What Are Your Odds of Getting HIV?


If you’re at a high risk of infection — for example, if your current sexual partner has HIV — taking an oral or injectable medication called PrEP can lower your risk of contracting HIV from sex by about 99 percent.

PrEP pills can also cut the risk of transmission among people who inject drugs by more than 74 percent. PrEP injections are not recommended for people who inject drugs.

 In addition to taking PrEP, people who inject drugs can lower their HIV risk by using sterile needles and syringes. These can be obtained without a prescription at pharmacies and through syringe programs by state or local health departments.

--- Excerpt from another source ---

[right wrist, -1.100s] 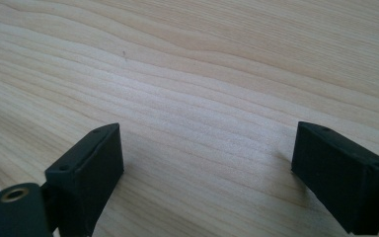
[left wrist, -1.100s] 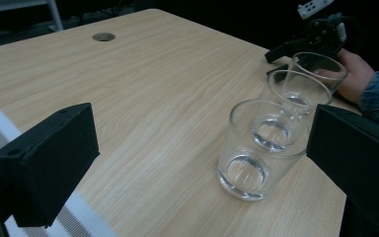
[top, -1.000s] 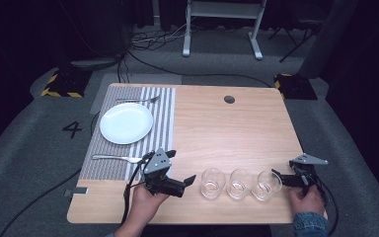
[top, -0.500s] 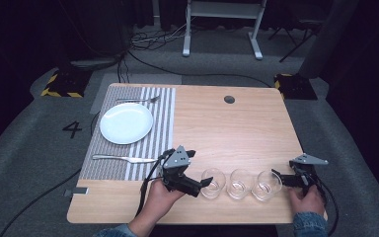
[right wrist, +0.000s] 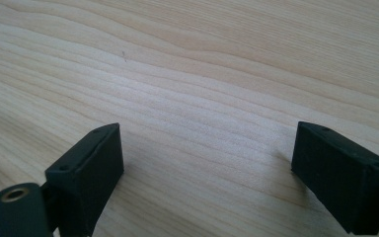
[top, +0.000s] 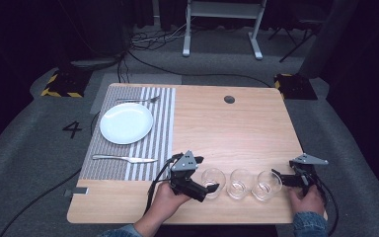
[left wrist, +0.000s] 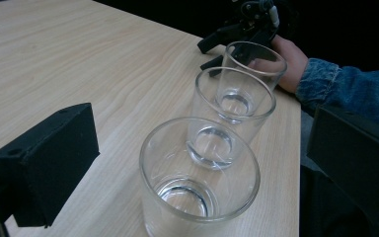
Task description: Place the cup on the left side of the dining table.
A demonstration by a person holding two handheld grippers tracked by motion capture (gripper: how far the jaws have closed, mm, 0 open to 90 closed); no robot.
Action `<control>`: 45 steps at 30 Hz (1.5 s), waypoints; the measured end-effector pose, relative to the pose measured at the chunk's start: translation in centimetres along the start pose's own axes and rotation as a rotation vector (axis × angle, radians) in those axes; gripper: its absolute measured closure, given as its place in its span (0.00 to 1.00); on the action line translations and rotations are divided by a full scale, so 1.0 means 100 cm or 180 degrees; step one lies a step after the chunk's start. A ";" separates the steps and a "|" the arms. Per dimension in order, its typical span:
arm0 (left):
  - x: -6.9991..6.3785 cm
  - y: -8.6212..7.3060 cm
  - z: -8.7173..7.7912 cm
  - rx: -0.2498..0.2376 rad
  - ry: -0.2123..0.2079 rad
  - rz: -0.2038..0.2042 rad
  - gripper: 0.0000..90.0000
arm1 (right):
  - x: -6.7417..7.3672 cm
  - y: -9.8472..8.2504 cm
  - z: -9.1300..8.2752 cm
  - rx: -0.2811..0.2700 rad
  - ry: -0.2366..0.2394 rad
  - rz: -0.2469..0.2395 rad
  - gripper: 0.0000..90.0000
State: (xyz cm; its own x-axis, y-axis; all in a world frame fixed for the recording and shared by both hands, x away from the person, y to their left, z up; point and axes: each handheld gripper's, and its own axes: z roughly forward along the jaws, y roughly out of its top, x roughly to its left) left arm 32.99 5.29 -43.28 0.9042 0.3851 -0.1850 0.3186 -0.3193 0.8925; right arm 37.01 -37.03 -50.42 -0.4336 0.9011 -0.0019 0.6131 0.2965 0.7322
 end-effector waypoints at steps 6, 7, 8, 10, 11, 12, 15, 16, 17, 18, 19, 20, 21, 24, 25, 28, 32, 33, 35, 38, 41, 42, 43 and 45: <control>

To find substance abuse help, call the Substance Abuse and Mental Health Services Administration’s national helpline at 800-662-HELP (4357) or visit its website for a list of treatment facilities near you.

When used correctly, condoms can also lower the risk of transmitting HIV as well as other sexually transmitted infections (STIs), including syphilis, herpes, gonorrhea, and chlamydia. If a sexual partner has an untreated STI or an infection such as bacterial vaginosis, the risk of getting HIV increases as much as 8 times. To decrease your risk of HIV, it’s important to be tested for STIs, too.

If you have HIV, you can drastically reduce the odds of passing along the virus by taking antiretroviral therapy (ART). These medications can lower the amount of HIV that resides in the body, called viral load, to a level that’s undetectable by modern testing. People with HIV who take ART as prescribed and keep an undetectable viral load do not transmit HIV through sex.